We will not break up Telstra: Liberals
- 10 August, 2010 16:19
- Comments 5
Shadow communications minister, Tony Smith, has delivered the strongest mandate yet that a Liberal Government will block legislation aimed at structurally separating Telstra.
Speaking at the Australian Computer Society’s (ACS) ICT Policy Forum between Smith, Labor Senator Stephen Conroy and Greens Senator Scott Ludlam this week, the Liberal MP said that regulatory reform was a key aspect of the broadband policy he announced earlier that day. However, those aspects pertaining to a Telstra breakup were counter-intuitive to the competitive landscape the Liberals hope to build.
“We have said all along with respect to that legislation that if the minister [Conroy] only split the bill and took away the Telstra forced breakup provisions, we would be very happy to deal with those competitive issues,” he said.
As part of the Liberal party’s $6.25 broadband alternative to the National Broadband Network (NBN), an Abbott Government will build an open access fibre backhaul network in order to provide a “second lane” of broadband access to communities and remove the competition bottlenecks on the telecommunications industry. The plan will also pit several competing broadband technologies against each other in the same areas, in hopes of lowering prices and raising technology standards.
The party will also commit to regulatory reform, but are yet to release details on when and how far that will go.
Smith lashed out at Conroy at the debate for not announcing his intentions to break up Telstra early on.
“Telstra was sold on a vertically integrated basis, it was sold to shareholders in good faith. The minister never disclosed before the last election he wanted to forcibly break up Telstra. Even after his first NBN plan turned to ashes in April last year and he announced this NBN plan he didn’t say he wanted to forcibly break up Telstra. That came some months later.”
The structural or functional separation of Telstra has become a key tenet of the Gillard Government’s telecommunications policy, forming the majority of its proposed Telecommunications Legislation Amendment (Competition and Consumer Safeguards) Bill 2009 among other reforms aimed at giving more powers to telco watchdogs, the Australian Competition and Consumer Commission (ACCC) and the Australian Communications and Media Authority (ACMA), in order to tackle customer rights issues.
However, in any case the bill may become redundant if the Labor party wins the Federal election on 21 August.

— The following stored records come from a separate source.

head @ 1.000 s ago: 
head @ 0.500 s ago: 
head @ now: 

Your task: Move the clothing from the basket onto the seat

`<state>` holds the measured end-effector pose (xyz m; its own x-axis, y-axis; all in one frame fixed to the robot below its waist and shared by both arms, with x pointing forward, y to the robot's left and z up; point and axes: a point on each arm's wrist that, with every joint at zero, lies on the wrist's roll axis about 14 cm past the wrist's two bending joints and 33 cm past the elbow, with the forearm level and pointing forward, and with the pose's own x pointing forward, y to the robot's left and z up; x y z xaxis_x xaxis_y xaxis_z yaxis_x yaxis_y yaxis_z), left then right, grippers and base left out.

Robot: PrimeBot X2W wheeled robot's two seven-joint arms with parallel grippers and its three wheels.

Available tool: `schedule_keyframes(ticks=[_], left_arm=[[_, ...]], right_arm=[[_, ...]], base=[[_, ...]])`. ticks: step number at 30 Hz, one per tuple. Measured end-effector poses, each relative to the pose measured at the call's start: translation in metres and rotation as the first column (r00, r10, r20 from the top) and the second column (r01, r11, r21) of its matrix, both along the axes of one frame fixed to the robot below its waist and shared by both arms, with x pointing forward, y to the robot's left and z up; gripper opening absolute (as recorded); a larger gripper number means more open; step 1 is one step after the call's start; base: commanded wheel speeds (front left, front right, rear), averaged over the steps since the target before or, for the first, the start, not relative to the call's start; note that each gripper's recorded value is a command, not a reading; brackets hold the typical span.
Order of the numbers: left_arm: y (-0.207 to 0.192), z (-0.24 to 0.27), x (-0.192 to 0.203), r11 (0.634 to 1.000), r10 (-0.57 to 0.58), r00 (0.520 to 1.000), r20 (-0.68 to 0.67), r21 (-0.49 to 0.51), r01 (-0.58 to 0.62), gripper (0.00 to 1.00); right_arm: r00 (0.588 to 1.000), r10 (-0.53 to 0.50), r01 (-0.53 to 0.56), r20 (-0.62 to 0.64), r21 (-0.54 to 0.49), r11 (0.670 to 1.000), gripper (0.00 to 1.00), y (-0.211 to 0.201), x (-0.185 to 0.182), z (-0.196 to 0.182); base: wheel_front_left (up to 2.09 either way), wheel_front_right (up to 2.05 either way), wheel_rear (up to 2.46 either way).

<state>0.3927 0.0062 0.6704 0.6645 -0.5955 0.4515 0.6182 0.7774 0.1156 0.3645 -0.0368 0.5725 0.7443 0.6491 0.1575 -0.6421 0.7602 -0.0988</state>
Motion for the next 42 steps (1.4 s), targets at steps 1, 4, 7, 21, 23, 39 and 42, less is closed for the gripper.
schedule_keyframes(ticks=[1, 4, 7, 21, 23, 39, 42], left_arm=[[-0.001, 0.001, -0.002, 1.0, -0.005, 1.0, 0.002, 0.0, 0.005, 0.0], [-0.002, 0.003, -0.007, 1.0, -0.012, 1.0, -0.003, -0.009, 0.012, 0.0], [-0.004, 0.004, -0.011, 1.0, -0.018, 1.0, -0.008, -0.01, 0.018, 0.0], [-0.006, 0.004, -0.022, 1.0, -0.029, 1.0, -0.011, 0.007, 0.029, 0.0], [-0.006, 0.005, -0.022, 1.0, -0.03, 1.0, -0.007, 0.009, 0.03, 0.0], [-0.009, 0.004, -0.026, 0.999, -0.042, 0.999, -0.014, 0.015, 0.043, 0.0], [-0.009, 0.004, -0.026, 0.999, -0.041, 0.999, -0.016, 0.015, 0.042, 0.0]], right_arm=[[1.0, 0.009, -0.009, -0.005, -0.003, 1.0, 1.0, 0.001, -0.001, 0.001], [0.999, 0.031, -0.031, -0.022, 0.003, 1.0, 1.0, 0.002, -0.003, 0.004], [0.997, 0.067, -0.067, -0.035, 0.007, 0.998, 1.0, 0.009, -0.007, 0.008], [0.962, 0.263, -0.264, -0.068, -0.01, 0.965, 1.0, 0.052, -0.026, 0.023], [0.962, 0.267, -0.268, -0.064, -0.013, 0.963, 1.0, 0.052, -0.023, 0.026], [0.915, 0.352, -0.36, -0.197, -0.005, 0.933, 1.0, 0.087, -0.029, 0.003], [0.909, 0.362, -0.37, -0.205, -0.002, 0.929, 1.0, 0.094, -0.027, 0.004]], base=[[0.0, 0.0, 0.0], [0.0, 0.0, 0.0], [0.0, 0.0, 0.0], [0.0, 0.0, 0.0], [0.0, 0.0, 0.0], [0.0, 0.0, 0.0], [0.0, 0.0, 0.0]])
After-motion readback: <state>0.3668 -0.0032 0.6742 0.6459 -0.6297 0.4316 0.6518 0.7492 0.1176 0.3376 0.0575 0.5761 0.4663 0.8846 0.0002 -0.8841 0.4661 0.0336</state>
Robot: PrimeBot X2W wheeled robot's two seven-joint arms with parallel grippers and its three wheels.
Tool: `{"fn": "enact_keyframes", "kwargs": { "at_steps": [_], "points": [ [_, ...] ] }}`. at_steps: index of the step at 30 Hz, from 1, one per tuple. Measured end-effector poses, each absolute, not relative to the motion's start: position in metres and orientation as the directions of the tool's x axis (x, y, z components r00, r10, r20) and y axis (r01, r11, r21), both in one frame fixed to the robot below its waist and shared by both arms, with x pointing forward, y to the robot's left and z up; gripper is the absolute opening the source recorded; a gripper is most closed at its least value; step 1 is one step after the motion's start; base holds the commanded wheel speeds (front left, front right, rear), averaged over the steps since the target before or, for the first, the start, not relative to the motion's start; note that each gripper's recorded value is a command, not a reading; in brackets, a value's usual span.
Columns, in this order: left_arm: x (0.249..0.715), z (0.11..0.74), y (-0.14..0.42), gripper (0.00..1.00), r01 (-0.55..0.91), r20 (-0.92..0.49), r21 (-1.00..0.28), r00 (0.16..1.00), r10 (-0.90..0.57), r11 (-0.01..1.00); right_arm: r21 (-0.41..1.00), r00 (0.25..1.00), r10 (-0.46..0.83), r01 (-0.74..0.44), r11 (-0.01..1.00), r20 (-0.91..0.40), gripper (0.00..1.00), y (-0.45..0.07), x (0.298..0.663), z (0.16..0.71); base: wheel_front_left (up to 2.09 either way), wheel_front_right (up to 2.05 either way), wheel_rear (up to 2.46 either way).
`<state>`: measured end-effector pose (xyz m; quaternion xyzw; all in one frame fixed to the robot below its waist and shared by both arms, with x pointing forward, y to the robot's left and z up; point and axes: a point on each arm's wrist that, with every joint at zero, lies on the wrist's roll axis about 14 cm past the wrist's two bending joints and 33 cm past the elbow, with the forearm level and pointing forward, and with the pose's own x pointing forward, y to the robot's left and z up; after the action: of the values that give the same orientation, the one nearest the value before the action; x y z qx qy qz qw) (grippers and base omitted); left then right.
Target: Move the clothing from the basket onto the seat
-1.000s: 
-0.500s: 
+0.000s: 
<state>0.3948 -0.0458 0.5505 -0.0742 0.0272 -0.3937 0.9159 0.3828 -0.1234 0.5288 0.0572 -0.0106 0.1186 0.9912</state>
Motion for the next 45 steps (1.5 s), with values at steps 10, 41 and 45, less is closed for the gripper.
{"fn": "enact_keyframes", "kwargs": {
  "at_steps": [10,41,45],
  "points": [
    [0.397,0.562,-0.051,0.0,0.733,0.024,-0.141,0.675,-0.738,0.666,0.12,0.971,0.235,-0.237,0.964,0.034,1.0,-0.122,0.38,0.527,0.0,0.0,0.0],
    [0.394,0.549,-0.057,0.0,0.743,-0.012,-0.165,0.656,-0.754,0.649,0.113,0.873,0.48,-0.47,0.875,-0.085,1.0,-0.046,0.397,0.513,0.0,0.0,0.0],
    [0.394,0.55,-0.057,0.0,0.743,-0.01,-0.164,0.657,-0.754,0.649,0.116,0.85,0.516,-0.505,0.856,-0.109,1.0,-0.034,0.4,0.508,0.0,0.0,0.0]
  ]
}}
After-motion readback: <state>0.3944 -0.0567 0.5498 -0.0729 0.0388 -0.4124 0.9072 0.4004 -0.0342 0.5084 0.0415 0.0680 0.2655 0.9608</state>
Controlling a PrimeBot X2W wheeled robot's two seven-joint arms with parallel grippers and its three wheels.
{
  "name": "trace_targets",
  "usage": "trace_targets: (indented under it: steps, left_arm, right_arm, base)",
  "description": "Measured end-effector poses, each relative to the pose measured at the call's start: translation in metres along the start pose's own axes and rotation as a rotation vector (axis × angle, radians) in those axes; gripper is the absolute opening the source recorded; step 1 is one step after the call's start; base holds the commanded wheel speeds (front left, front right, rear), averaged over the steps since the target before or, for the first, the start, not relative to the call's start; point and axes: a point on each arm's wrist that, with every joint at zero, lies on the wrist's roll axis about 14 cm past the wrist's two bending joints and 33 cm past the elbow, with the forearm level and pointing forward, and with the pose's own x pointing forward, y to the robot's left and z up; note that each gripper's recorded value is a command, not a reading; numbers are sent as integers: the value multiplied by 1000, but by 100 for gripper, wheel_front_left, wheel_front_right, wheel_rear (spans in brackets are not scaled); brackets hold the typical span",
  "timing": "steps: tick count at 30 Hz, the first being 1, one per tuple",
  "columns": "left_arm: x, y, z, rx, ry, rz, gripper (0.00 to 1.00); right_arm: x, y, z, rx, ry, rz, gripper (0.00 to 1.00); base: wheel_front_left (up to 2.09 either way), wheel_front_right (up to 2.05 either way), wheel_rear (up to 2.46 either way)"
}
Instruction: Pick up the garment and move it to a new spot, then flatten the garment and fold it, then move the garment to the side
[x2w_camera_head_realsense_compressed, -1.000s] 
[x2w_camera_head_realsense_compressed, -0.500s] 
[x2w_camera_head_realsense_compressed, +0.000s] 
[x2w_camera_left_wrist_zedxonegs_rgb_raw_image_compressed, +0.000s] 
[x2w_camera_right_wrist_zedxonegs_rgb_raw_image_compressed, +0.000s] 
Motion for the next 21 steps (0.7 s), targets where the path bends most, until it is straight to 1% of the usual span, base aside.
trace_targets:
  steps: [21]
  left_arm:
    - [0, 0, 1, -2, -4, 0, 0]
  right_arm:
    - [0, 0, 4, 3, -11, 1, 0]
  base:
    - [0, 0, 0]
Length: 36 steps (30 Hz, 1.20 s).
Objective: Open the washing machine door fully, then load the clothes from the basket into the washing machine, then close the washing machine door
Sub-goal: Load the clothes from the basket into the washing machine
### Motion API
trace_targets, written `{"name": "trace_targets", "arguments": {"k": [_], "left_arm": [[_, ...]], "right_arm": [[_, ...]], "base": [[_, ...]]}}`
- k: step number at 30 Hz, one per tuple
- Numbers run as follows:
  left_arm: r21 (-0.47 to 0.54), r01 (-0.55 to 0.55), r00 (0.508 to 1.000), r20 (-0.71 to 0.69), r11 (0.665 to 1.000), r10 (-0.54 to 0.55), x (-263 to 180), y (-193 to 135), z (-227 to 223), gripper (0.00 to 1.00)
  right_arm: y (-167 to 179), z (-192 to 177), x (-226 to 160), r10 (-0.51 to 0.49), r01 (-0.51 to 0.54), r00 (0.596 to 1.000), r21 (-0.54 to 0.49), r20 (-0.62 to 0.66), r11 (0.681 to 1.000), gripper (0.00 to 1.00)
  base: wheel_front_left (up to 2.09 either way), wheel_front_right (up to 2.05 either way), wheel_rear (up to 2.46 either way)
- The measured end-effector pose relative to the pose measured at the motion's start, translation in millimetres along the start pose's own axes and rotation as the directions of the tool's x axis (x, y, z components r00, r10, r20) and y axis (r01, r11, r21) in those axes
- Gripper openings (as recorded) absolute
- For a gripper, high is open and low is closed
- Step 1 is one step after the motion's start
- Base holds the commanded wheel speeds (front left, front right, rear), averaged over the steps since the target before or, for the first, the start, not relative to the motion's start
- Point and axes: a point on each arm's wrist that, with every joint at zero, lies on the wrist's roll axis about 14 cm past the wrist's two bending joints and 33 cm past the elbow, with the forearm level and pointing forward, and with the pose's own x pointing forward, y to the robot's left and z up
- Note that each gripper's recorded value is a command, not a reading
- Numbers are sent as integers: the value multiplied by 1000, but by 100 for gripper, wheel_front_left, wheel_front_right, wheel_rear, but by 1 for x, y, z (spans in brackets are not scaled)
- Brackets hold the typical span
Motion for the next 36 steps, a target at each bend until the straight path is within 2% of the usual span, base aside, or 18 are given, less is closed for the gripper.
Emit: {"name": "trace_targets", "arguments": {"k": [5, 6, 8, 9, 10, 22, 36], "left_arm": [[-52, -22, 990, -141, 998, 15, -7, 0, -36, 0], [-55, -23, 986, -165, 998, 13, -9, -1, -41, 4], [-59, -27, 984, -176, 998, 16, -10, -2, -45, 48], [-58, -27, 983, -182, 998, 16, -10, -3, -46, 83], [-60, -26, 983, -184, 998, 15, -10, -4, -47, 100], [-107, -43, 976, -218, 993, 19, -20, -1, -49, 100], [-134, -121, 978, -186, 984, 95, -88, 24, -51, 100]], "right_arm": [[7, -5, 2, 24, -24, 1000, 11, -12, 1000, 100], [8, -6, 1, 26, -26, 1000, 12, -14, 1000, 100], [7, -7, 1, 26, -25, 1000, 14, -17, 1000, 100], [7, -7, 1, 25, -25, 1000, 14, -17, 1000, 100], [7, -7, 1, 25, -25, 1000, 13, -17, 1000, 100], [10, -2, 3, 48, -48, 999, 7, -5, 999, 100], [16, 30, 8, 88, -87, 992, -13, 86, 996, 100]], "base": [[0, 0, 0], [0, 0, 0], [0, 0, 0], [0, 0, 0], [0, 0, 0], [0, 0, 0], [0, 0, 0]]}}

The $11 billion Financial Heads of Agreement between Telstra and NBN wholesaler, NBN Co, if it is approved by Telstra shareholders early next year. Under the agreement, Telstra would voluntarily separate and progressively decommission its copper network.
The Liberal party's insistence of keeping Telstra together has been seen by some as swaying key voters. However, the Greens' Ludlam recently told Computerworld Australia that the heads of agreement deal could see many shareholders backing Labor instead.
"There was something of an organised campaign. We were getting correspondence from Telstra shareholders over the last eight months or so, very concerned that the government wanted to disaggregate Telstra and bring half of it back into the public domain," he said. "Those emails have stopped.
"I think those shareholders have realised that if those negotiations continue constructively, they're going to have a pre-eminent seat at the table as this industry expands quite rapidly."
Concerns about the planned privatisation of NBN Co should the Labor party win the election continued to swirl at the debate, with Ludlam continuing to affirm the importance of keeping the wholesaler in public hands.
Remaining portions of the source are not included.